Personal information
- Full name: Robert Theodore Hope Mackenzie
- Born: 8 October 1886 Poona, Bombay Presidency, India
- Died: 20 March 1934 (aged 47) New Delhi, India
- Batting: Right-handed
- Bowling: Right-arm fast

Domestic team information
- 1907: Gloucestershire
- 1907–1908: Cambridge University
- 1905–1906: Devon

Career statistics
| Competition | First-class |
| Matches | 4 |
| Runs scored | 38 |
| Batting average | 5.42 |
| 100s/50s | –/– |
| Top score | 21 |
| Balls bowled | 110 |
| Wickets | 3 |
| Bowling average | 28.00 |
| 5 wickets in innings | – |
| 10 wickets in match | – |
| Best bowling | 2/30 |
| Catches/stumpings | 2/– |
- Source: Cricinfo, 20 March 2011

= Robert Mackenzie (cricketer) =

English cricketer

Robert Theodore Hope Mackenzie (8 October 1886 - 20 March 1934) was an English cricketer born in Poona, India.

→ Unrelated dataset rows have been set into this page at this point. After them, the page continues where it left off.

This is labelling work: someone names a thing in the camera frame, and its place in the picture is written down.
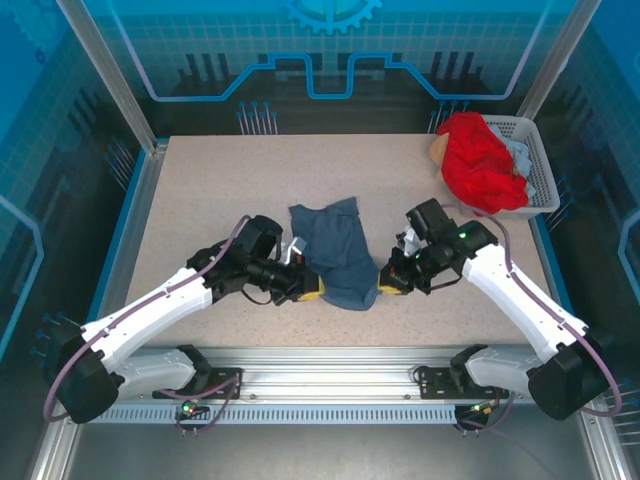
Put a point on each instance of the small LED indicator board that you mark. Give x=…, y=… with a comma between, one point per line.
x=477, y=410
x=192, y=410

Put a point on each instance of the red t-shirt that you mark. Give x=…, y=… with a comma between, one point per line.
x=480, y=165

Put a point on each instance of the blue table edge trim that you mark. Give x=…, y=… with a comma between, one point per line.
x=126, y=210

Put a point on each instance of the tan cloth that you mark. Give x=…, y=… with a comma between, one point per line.
x=438, y=152

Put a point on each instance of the aluminium table side rail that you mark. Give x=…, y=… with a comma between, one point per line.
x=140, y=210

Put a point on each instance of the thin base wiring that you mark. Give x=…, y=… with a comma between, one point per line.
x=475, y=425
x=231, y=382

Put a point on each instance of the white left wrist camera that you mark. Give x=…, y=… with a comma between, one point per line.
x=292, y=250

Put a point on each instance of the grey t-shirt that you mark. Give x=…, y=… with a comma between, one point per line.
x=522, y=157

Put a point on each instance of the aluminium frame post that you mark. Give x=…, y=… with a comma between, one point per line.
x=110, y=75
x=560, y=55

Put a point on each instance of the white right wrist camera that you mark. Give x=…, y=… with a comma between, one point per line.
x=414, y=242

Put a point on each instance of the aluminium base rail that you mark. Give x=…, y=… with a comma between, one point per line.
x=325, y=370

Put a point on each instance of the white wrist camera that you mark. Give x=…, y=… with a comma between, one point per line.
x=414, y=242
x=292, y=250

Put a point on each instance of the grey plastic basket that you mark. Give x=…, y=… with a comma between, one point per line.
x=542, y=165

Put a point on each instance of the blue t-shirt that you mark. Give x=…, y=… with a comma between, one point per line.
x=340, y=255

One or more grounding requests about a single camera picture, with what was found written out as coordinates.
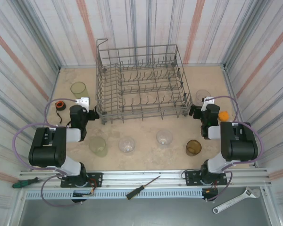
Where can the tall green translucent cup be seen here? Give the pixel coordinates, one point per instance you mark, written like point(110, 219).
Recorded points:
point(78, 90)

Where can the pale green plastic cup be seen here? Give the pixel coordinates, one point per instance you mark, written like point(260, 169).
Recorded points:
point(97, 147)

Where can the amber plastic cup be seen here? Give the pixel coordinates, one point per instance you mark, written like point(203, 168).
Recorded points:
point(193, 147)

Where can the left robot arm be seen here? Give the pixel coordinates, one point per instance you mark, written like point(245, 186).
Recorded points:
point(47, 153)

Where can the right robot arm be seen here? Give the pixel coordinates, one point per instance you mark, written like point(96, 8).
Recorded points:
point(240, 146)

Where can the black device beside table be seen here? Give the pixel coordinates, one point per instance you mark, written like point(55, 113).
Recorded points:
point(191, 179)

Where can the silver adjustable wrench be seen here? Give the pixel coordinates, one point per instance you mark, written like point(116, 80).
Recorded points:
point(233, 201)

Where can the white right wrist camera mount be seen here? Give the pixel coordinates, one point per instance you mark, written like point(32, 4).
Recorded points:
point(206, 102)

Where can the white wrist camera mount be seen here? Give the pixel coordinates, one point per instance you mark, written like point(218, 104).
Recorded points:
point(83, 102)
point(206, 102)

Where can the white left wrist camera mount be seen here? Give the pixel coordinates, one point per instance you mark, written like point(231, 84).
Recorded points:
point(83, 102)

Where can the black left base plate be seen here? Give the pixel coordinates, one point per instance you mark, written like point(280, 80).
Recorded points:
point(96, 180)

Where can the aluminium mounting rail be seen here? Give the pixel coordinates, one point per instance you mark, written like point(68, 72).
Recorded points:
point(143, 179)

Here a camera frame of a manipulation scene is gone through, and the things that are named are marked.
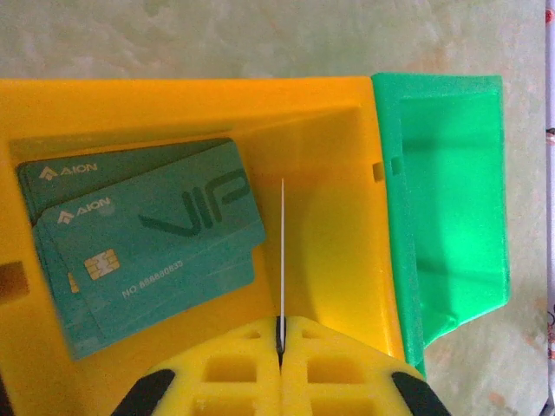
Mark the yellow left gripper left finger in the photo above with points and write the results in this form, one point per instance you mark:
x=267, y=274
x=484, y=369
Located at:
x=234, y=372

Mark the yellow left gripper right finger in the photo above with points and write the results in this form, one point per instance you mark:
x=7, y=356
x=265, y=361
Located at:
x=329, y=372

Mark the teal AION VIP card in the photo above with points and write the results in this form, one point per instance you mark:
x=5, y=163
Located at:
x=225, y=286
x=282, y=260
x=108, y=173
x=152, y=242

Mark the yellow plastic bin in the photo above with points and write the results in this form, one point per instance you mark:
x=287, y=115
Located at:
x=338, y=195

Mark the green plastic bin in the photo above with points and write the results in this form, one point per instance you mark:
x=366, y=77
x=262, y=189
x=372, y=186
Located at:
x=455, y=195

Mackenzie was a right-handed batsman who bowled right-arm fast.

MacKenzie was educated at Cheltenham College, where he played for the college cricket team from 1903 to 1906. In 1905, he made his Minor Counties Championship debut for Devon against Glamorgan. The following season he played his second and final match for Devon, against Dorset. In 1907, he made his first-class debut for Cambridge University against Lancashire. In the same season he played two County Championship matches for Gloucestershire against Northamptonshire and Worcestershire, both played at the Spa Ground, Gloucester. In 1908, he played his second and final first-class match for Cambridge University against the Marylebone Cricket Club.

He died in New Delhi on 20 March 1934.